Please restate verbatim the lines that open the listing below, ending with the line in which "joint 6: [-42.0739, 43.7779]" occurs.

-- Given information follows --

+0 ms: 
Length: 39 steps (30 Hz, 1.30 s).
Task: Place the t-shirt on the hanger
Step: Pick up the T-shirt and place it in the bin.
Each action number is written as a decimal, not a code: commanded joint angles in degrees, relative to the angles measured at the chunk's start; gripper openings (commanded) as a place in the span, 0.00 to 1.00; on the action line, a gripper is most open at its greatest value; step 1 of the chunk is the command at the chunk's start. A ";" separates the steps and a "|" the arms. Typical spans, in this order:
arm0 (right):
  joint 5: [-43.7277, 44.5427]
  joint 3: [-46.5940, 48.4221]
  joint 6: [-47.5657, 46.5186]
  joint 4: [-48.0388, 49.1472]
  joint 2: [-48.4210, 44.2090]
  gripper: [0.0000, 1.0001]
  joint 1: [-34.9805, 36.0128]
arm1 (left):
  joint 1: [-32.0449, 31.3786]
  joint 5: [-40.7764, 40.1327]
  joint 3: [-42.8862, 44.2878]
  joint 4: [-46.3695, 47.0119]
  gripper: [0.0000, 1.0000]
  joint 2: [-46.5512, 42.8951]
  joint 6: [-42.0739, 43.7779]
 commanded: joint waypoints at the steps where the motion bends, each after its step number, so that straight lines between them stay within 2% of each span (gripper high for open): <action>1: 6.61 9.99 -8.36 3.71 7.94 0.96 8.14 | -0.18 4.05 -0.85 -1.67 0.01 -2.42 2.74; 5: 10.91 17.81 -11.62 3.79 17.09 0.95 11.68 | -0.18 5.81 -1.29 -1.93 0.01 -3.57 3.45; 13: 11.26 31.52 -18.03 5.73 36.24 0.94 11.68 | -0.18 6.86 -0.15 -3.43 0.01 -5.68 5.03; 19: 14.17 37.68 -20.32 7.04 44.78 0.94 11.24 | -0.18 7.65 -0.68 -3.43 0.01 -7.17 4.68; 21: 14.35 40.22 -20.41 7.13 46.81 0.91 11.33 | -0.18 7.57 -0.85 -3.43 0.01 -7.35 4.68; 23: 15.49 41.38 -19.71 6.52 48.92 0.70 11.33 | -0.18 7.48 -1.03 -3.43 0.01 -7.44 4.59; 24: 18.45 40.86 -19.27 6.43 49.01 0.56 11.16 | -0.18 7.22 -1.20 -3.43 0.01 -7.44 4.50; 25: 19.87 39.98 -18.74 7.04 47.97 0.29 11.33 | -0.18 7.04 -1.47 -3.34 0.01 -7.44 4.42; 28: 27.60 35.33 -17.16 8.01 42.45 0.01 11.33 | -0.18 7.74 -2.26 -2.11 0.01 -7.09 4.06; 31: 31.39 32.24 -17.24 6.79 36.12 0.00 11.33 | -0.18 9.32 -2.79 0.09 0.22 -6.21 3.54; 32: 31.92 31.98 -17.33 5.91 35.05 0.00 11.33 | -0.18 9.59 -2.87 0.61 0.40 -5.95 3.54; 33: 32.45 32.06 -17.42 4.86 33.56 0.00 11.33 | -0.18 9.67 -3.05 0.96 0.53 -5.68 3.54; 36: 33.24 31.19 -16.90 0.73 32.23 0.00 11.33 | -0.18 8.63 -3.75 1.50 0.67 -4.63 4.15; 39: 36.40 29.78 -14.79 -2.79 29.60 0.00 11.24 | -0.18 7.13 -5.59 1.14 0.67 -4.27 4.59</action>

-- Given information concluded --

Output below:
+0 ms: 
Length: 39 steps (30 Hz, 1.30 s).
Task: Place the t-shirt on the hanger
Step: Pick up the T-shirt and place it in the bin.
Each action number is written as a decimal, not a code: commanded joint angles in degrees, relative to the angles measured at the chunk's start; gripper openings (commanded) as a place in the span, 0.00 to 1.00; on the action line, a gripper is most open at its greatest value; step 1 of the chunk is the command at the chunk's start. A ";" separates the steps and a "|" the arms. Typical spans, in this order:
arm0 (right):
  joint 5: [-43.7277, 44.5427]
  joint 3: [-46.5940, 48.4221]
  joint 6: [-47.5657, 46.5186]
  joint 4: [-48.0388, 49.1472]
  joint 2: [-48.4210, 44.2090]
  gripper: [0.0000, 1.0001]
  joint 1: [-34.9805, 36.0128]
arm1 (left):
  joint 1: [-32.0449, 31.3786]
  joint 5: [-40.7764, 40.1327]
  joint 3: [-42.8862, 44.2878]
  joint 4: [-46.3695, 47.0119]
  gripper: [0.0000, 1.0000]
  joint 2: [-46.5512, 42.8951]
  joint 6: [-42.0739, 43.7779]

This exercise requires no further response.